We aren't exactly sure how we are planning to use it but it would be fun to have one and we will figure it out.

----------


## curious aardvark

With that kind of budget I'd be inclined to get a couple of duplicator i3's 
A bnc3d sigma: https://www.bcn3dtechnologies.com/en...g/bcn3d-sigma/

And a flashforge replicator pro.
And printbite print surfaces for them all. 

The i3s are great all purpose single head machines, cheap to buy easy to mod and if a student breaks one - you won't go into the corner and cry. 
http://wanhaousa.com/products/duplicator-i3-steel-frame

The bnc sigma - because it's simply the best dual material printer on the market. The only one that can handle two completely seperate materials with different print temps and no messing about in the slicers with wipe walls and pillars and all that crap. 

basically you can run one head with soluble pla and the other with just about anything else for really complex prints that you just throw into a sink of water to dissolve the supports. 

The flashforge pro as it's an enclosed printer so useful for engineering prints where you need to use nylon or abs. 

The printbite is handsdown the best print surface I've yet used and the only one that doesn't require a scraper, or removing to flex the print off and won't wear out. 
polycarbonate is the only material I've failed with so far - but I don't think my extruder goes high enough. 

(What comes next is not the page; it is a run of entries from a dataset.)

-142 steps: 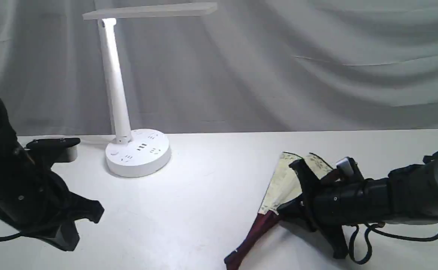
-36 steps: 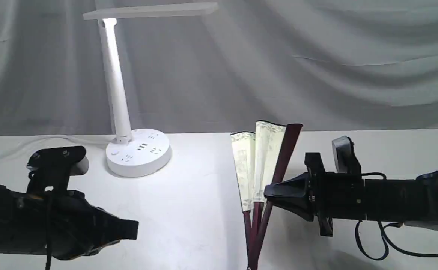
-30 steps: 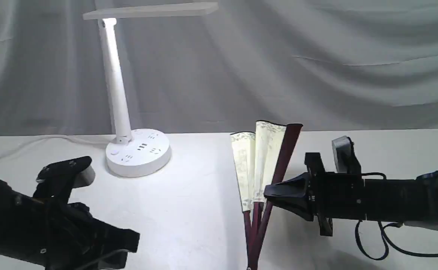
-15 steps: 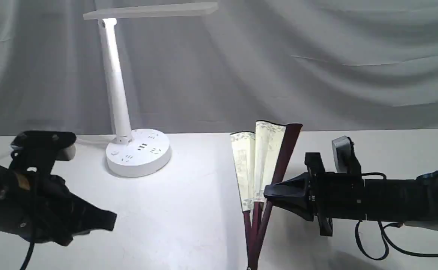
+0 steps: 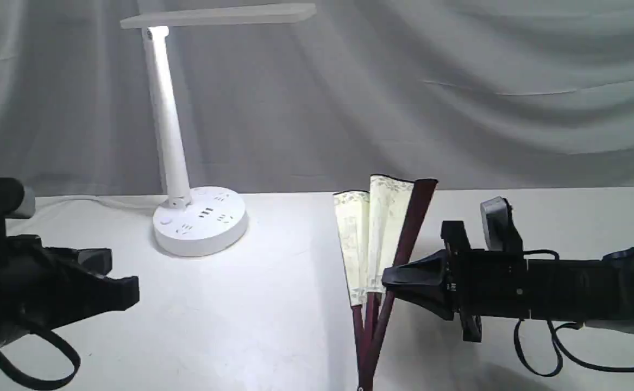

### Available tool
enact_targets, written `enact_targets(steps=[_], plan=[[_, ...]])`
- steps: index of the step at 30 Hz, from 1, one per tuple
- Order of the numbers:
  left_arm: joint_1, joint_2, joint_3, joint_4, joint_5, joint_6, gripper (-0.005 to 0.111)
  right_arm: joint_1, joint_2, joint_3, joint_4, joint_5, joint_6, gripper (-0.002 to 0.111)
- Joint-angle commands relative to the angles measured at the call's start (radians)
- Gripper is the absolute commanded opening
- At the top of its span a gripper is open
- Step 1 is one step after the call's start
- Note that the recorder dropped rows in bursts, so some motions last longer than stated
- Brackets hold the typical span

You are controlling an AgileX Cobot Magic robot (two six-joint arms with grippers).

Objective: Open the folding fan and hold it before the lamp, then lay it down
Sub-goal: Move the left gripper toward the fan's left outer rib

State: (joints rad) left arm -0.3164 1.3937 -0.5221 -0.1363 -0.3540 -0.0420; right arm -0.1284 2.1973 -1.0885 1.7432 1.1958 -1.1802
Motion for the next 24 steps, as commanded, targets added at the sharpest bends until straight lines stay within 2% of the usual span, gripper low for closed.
enact_targets(steps=[1,8,11,18,24], plan=[[-0.003,0.043,0.044,0.024,-0.195,-0.059,0.0,-0.002,-0.006,0.004,0.001,0.025,-0.012,0.0],[-0.003,0.174,0.045,0.027,-0.342,-0.213,0.001,-0.001,-0.006,0.004,0.001,0.025,-0.012,0.0],[-0.003,0.232,0.032,0.106,-0.399,-0.369,0.006,-0.001,-0.006,0.004,0.001,0.025,-0.012,0.0],[-0.003,0.368,-0.098,0.412,-0.399,-0.751,0.026,-0.001,-0.006,0.004,0.001,0.025,-0.012,0.0],[-0.003,0.489,-0.206,0.503,-0.407,-1.057,0.045,-0.001,-0.006,0.004,0.001,0.025,-0.012,0.0]])
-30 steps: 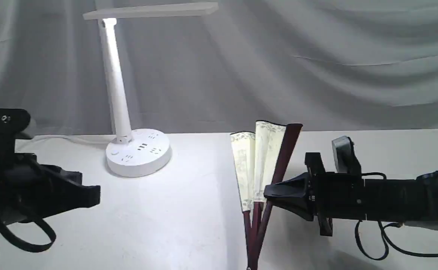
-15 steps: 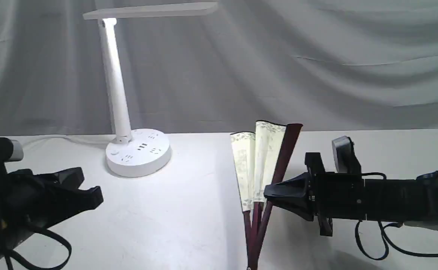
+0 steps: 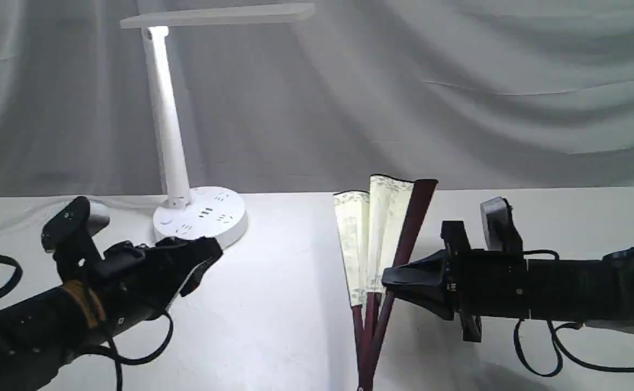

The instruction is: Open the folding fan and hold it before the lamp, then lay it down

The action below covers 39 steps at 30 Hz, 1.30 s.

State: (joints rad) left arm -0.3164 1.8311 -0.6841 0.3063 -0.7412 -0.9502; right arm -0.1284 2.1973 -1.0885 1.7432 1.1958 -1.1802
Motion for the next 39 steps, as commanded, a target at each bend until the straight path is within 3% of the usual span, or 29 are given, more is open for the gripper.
enact_targets(steps=[1,6,19,32,39], plan=[[-0.003,0.074,-0.062,0.087,-0.033,-0.197,0.047,-0.001,-0.006,0.004,0.001,0.025,-0.012,0.0],[-0.003,0.18,-0.143,0.19,-0.133,-0.42,0.048,-0.001,-0.006,0.004,0.001,0.025,0.015,0.0],[-0.003,0.446,-0.329,0.273,-0.426,-0.877,0.048,0.001,-0.009,0.004,-0.01,0.025,0.064,0.0],[-0.003,0.559,-0.439,0.282,-0.48,-0.91,0.048,0.087,-0.027,0.004,-0.012,0.025,0.066,0.0],[-0.003,0.559,-0.439,0.288,-0.414,-0.908,0.048,0.119,-0.029,0.004,-0.012,0.025,0.066,0.0]])
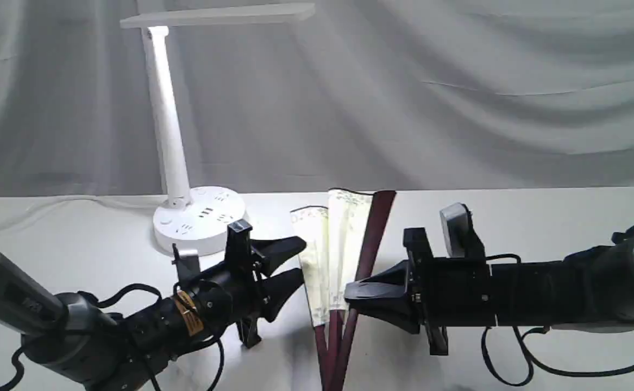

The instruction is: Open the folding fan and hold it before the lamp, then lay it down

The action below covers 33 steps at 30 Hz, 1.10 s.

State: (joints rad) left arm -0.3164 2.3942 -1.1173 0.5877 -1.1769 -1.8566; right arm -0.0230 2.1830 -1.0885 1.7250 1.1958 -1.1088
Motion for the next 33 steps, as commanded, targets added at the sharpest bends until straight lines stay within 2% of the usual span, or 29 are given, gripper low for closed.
enact_targets(steps=[1,7,19,21,26,29,33], plan=[[-0.003,-0.005,-0.005,0.007,0.026,-0.002,0.048,0.014,-0.014,0.004,0.006,0.025,-0.005,0.0],[-0.003,-0.005,-0.005,0.003,0.023,-0.002,0.048,0.013,-0.014,0.004,0.006,0.025,-0.005,0.0],[-0.003,-0.005,-0.005,0.016,-0.033,-0.002,0.038,0.04,-0.014,0.004,0.0,0.025,-0.01,0.0],[-0.003,-0.005,-0.005,0.021,-0.028,-0.002,0.034,0.04,-0.014,0.004,-0.007,0.025,-0.01,0.0],[-0.003,-0.005,-0.005,0.03,-0.028,-0.002,0.017,0.04,-0.014,0.004,-0.033,0.025,-0.01,0.0],[-0.003,-0.005,-0.005,0.044,-0.028,-0.004,0.002,0.04,-0.014,0.004,-0.031,0.025,-0.01,0.0],[-0.003,-0.005,-0.005,0.076,-0.03,-0.033,0.0,0.04,-0.014,0.004,-0.029,0.025,-0.01,0.0]])
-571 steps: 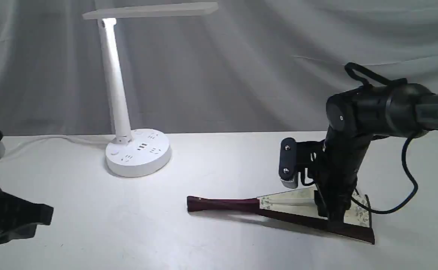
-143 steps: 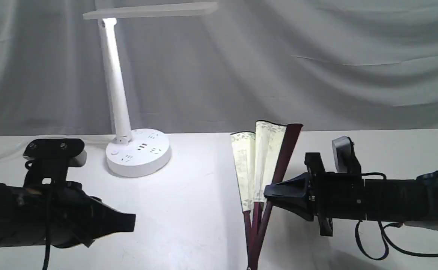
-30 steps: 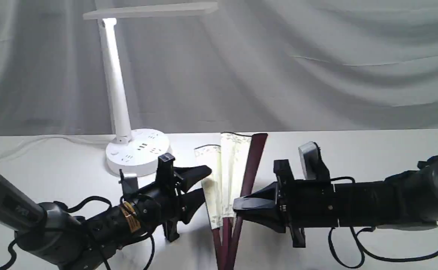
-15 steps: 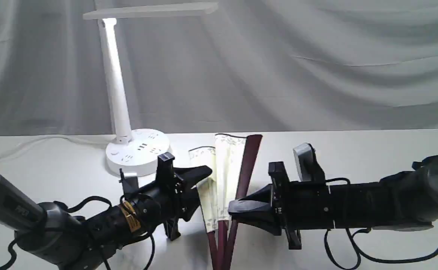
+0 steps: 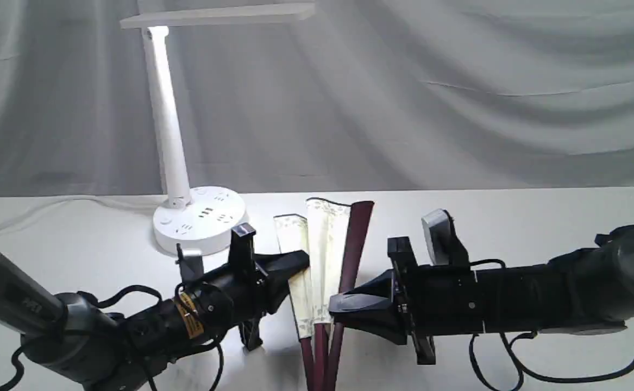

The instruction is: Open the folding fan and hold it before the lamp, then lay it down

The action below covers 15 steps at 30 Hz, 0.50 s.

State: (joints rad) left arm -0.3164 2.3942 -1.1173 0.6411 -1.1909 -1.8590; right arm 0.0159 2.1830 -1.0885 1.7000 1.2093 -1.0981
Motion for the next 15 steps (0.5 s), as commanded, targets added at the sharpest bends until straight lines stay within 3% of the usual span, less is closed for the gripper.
enact_targets(steps=[1,3,9,15], plan=[[-0.003,-0.005,-0.005,0.031,-0.02,-0.038,0.0,0.001,-0.014,0.004,-0.004,0.012,-0.021,0.001],[-0.003,-0.005,-0.005,0.03,-0.03,-0.051,0.0,0.001,-0.014,0.004,-0.004,0.012,-0.021,0.007],[-0.003,-0.009,-0.005,0.017,-0.03,-0.082,0.0,0.001,-0.014,0.004,0.031,0.012,-0.021,0.038],[-0.003,-0.009,-0.005,0.036,-0.03,-0.145,0.0,-0.003,-0.014,0.004,0.044,0.012,-0.03,0.045]])
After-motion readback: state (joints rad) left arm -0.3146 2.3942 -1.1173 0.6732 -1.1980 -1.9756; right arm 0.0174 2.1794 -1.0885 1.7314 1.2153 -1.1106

Having fought prints that were practically glued to the bed with most other methods. 
Being able to just print, wait a few minutes and just pick the print off the bed - is wonderful :-) 

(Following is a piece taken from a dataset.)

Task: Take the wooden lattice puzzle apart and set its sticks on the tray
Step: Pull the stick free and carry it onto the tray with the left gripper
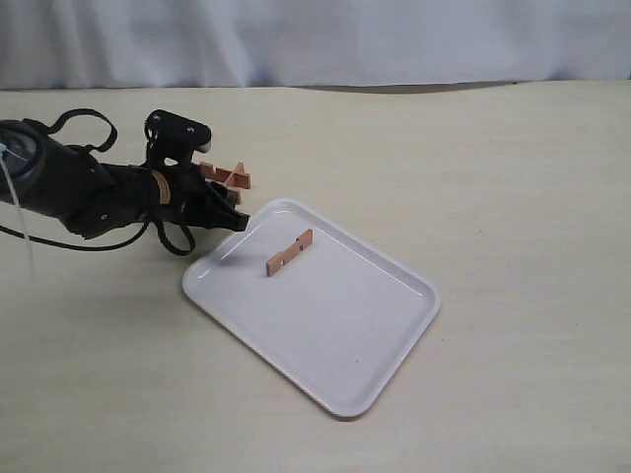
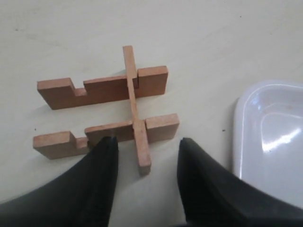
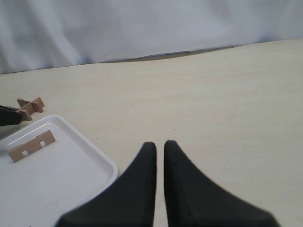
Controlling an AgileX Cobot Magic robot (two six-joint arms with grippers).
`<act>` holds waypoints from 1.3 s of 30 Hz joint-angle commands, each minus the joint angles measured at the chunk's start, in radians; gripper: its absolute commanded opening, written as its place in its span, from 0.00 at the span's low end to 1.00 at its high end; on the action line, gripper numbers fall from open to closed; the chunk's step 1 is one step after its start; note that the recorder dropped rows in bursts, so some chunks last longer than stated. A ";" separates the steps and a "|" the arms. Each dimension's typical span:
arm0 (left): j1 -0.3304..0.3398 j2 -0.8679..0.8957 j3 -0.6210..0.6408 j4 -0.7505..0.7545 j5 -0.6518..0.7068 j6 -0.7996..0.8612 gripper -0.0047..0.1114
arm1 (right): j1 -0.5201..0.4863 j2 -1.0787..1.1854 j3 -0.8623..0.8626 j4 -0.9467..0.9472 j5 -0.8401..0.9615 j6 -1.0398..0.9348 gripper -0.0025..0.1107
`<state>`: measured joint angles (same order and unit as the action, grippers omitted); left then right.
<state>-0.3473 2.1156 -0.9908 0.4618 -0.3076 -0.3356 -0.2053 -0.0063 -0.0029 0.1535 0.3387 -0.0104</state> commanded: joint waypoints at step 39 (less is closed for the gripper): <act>-0.164 -0.302 0.136 -0.106 0.247 0.180 0.04 | 0.002 0.006 0.003 0.000 0.000 0.000 0.07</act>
<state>-0.4912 1.8504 -0.8926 0.3538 -0.0729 -0.1337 -0.2053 -0.0063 -0.0029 0.1535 0.3387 -0.0104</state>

Depending on what you can get the pro and sigma for, you could probably buy another duplicator i3 as well. 

I can guarentee that no matter how many machines you have, they'll all be in use, all the time.
All of the above printers will go anywhere and print without needing a computer. they all have sd card slots and built in control panels, so just need  a single power outlet and they're good to go.

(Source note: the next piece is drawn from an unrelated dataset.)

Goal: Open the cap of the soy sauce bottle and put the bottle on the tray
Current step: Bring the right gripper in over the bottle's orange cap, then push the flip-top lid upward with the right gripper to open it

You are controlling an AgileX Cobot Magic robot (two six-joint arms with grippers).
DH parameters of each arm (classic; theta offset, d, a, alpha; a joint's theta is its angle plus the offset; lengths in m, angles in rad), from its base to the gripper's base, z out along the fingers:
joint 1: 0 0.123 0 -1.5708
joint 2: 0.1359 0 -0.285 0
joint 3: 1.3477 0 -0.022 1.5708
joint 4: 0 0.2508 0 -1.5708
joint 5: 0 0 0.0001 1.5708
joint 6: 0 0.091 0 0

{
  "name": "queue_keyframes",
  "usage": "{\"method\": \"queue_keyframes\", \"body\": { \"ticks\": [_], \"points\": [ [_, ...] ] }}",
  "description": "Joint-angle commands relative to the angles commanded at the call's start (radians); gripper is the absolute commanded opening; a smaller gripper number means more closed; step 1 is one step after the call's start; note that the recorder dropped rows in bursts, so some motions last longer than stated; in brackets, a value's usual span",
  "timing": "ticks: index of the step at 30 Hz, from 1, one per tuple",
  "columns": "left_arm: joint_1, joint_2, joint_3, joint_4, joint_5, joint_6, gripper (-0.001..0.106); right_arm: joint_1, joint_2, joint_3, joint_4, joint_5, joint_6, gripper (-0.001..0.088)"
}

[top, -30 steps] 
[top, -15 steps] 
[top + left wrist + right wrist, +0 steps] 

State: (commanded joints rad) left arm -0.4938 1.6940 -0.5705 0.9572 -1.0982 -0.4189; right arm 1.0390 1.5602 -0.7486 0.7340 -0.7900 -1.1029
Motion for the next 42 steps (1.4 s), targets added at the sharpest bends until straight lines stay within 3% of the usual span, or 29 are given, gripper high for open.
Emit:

You can use one of the i3's to build parts for a delta as a school project :-)

If I were going to splash out on just one expensive machine - I'd seriously look at the builder range. 
http://builder3dprinters.com/shop/3d...-extruder-red/

You could probably get one of those and still afford a couple of duplicator i3's as well.
Not quite as good a dual material machine as the sigma, but compensates with a very large build volume

----------


## ralphzoontjens

Basically the Ultimaker philosophy is to create a machine that lets people print beautiful objects - that is where it excels.
While other printers are promoted with great features, Ultimaker gets the basis right, they are customer-friendly and stable machines with the best surface quality.
The Ultimaker 3 creates prints the most smooth surface without any zebra stripe effect created by minor inaccuracies in the mechanical assembly. This is the only consumer-level machine if you want museum quality objects. And the dual extruder is flawless. Now apart from that it is basically the same machine as the other Ultimakers, which to me does not explain the price tag.

I have seen the Sigma and it looks like a great machine, however people weren't able to show me any prints leading me to think that it is not so straightforward to set up.
I am now in between the UM2 or BCN3D+ for a next printer buy.

----------


## ralphzoontjens

For a school I recommend a closed box printer with minimal supervision and maintenance needed. For art a great print quality and dual extruder are necessary. Stick with one brand to rapidly get to expert level with the printers.
If you are yet unrestricted to a stock of filament in a certain size, I would go for a 1.75mm system such as the Flashforge printers.
Put in a grand for filament and see if you can make a deal, again sticking to one brand (I recommend colorfabb, EUmakers or Formfutura)

The BCN3D+ is also an interesting printer because it is affordable and direct drive. I am looking for people that have experience with this.

----------


## steveprinters29

You haven’t mentioned your 3D printer budget or the function it would serve. And assessing these factors, you could look for the best 3D printers on some of the good online stores.

----------


## curious aardvark

the op hasn't been back for 9 months. 
another satisfied customer ;-)

----------


## Harley Flynn

Best one that I used yet is craftbot plus. It's not overpriced, so with your budget you can buy even few of them. It's really easy to use and it is more or less safe.

----------